◆ What the task asks: Among the lines of the material below, count those with the string "green". Give the number alone.

◆ Information given:

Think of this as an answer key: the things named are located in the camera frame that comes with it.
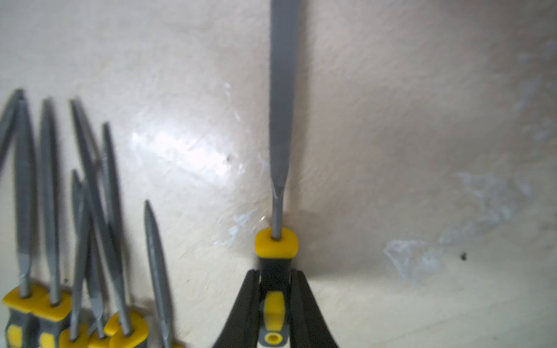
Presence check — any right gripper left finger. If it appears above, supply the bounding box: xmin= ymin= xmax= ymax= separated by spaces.
xmin=213 ymin=270 xmax=261 ymax=348

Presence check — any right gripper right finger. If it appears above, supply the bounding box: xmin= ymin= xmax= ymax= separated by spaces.
xmin=290 ymin=270 xmax=338 ymax=348

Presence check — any file tool diagonal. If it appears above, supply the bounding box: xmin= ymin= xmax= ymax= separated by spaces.
xmin=255 ymin=1 xmax=300 ymax=347

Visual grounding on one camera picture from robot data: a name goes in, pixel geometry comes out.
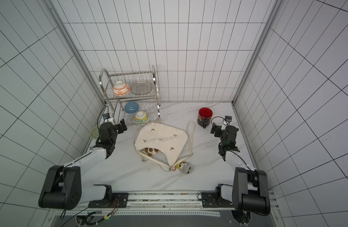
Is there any cream canvas shoulder bag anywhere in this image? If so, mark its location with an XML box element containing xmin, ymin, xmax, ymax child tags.
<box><xmin>134</xmin><ymin>121</ymin><xmax>195</xmax><ymax>172</ymax></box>

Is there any brown white plush charm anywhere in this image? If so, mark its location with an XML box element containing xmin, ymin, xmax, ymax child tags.
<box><xmin>141</xmin><ymin>148</ymin><xmax>159</xmax><ymax>157</ymax></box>

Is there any grey glass plate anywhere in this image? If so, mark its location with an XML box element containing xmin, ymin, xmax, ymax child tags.
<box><xmin>130</xmin><ymin>80</ymin><xmax>153</xmax><ymax>96</ymax></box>

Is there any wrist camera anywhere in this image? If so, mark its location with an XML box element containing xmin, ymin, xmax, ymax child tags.
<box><xmin>103</xmin><ymin>113</ymin><xmax>111</xmax><ymax>120</ymax></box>
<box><xmin>224</xmin><ymin>115</ymin><xmax>232</xmax><ymax>124</ymax></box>

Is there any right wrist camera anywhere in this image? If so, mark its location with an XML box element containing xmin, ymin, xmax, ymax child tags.
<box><xmin>224</xmin><ymin>115</ymin><xmax>232</xmax><ymax>124</ymax></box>

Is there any yellow green patterned bowl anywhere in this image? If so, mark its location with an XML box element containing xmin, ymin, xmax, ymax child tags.
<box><xmin>134</xmin><ymin>111</ymin><xmax>150</xmax><ymax>124</ymax></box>

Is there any orange white patterned bowl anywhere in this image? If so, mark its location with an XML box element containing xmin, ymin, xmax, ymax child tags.
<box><xmin>112</xmin><ymin>81</ymin><xmax>130</xmax><ymax>96</ymax></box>

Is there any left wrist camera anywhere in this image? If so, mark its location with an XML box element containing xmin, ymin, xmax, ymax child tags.
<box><xmin>103</xmin><ymin>113</ymin><xmax>111</xmax><ymax>120</ymax></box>

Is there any yellow grey plush keychain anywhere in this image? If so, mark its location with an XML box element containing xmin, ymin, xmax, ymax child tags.
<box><xmin>176</xmin><ymin>161</ymin><xmax>191</xmax><ymax>174</ymax></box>

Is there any red black skull mug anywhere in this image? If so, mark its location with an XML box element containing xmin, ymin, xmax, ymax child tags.
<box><xmin>197</xmin><ymin>107</ymin><xmax>213</xmax><ymax>129</ymax></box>

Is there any blue ceramic bowl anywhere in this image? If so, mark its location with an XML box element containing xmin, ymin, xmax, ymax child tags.
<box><xmin>124</xmin><ymin>101</ymin><xmax>140</xmax><ymax>114</ymax></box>

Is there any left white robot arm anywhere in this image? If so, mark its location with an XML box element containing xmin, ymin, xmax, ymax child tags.
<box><xmin>38</xmin><ymin>119</ymin><xmax>127</xmax><ymax>210</ymax></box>

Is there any pale green bowl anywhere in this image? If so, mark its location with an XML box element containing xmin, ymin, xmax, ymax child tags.
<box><xmin>90</xmin><ymin>126</ymin><xmax>100</xmax><ymax>140</ymax></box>

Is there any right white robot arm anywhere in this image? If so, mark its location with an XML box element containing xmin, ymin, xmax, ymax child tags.
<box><xmin>199</xmin><ymin>124</ymin><xmax>271</xmax><ymax>216</ymax></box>

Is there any steel two-tier dish rack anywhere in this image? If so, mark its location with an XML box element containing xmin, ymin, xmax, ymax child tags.
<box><xmin>98</xmin><ymin>66</ymin><xmax>161</xmax><ymax>126</ymax></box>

◆ Task result: 2